BTH: What impact do you hope your memoir will have on those working in or funding the field of addiction treatment?
MG: I hope this book reaches some of the skeptics, some of the healthcare providers and policy makers who are in a similar place to where I was a few years ago, and that the intimacy of memoir allows empathy to find a way into their hearts in a way that the facts and data could not. If reading a book over a few hours could help them bypass the years it took me to go through this journey, wouldn’t that be great? Ultimately, I hope that my book leads to policy change that increases access to buprenorphine/methadone and harm reduction and prioritizes treatment over incarceration.

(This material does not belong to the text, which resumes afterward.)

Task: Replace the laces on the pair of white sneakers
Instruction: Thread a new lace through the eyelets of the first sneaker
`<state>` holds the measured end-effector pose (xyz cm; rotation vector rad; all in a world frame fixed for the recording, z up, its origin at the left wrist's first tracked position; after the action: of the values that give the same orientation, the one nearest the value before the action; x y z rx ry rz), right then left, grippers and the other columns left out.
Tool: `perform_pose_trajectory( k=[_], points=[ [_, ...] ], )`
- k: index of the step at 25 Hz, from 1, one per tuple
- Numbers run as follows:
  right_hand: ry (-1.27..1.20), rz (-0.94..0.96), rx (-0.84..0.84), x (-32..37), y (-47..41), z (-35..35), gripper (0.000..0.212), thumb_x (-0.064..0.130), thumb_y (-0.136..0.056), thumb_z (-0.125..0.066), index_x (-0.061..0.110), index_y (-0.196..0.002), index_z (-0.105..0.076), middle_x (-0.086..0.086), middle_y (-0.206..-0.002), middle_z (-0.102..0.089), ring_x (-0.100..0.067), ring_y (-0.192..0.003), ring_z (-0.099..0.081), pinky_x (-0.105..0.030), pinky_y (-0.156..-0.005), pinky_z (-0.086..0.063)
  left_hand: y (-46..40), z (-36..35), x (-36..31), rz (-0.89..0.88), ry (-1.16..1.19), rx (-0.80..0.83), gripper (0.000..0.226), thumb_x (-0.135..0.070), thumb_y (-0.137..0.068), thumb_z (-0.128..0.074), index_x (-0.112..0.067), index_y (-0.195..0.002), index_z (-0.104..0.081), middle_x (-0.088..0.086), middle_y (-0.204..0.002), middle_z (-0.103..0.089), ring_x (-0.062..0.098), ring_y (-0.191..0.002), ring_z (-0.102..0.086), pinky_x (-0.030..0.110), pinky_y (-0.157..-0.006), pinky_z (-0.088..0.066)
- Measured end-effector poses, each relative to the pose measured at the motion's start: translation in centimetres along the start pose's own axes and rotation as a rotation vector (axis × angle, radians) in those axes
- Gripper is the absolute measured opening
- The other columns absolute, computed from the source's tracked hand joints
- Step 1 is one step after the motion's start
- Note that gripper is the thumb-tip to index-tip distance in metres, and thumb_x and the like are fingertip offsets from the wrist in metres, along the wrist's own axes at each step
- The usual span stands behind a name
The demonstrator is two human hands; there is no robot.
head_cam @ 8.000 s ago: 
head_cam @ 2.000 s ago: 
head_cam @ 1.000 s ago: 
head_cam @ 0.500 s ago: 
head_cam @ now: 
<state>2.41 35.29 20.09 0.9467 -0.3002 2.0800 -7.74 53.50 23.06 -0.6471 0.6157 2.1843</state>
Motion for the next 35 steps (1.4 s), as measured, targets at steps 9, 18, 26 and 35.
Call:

Dr. Melody Glenn is the author of Mother of Methadone, a hybrid memoir/biography published by Beacon Press in July of 2025 that weaves her story of becoming an addiction physician with that of Dr. Marie Nyswander, the radical physician who developed methadone maintenance in the 1960’s. An MFA alum from Mills College, her writing has appeared or is forthcoming in Mutha, River Teeth, Salon, Time, Literary Hub, and the Believer Magazine. She is also an emergency, addiction, and EMS physician at the University of Arizona College of Medicine in Tucson, Arizona, and the mother of two young girls.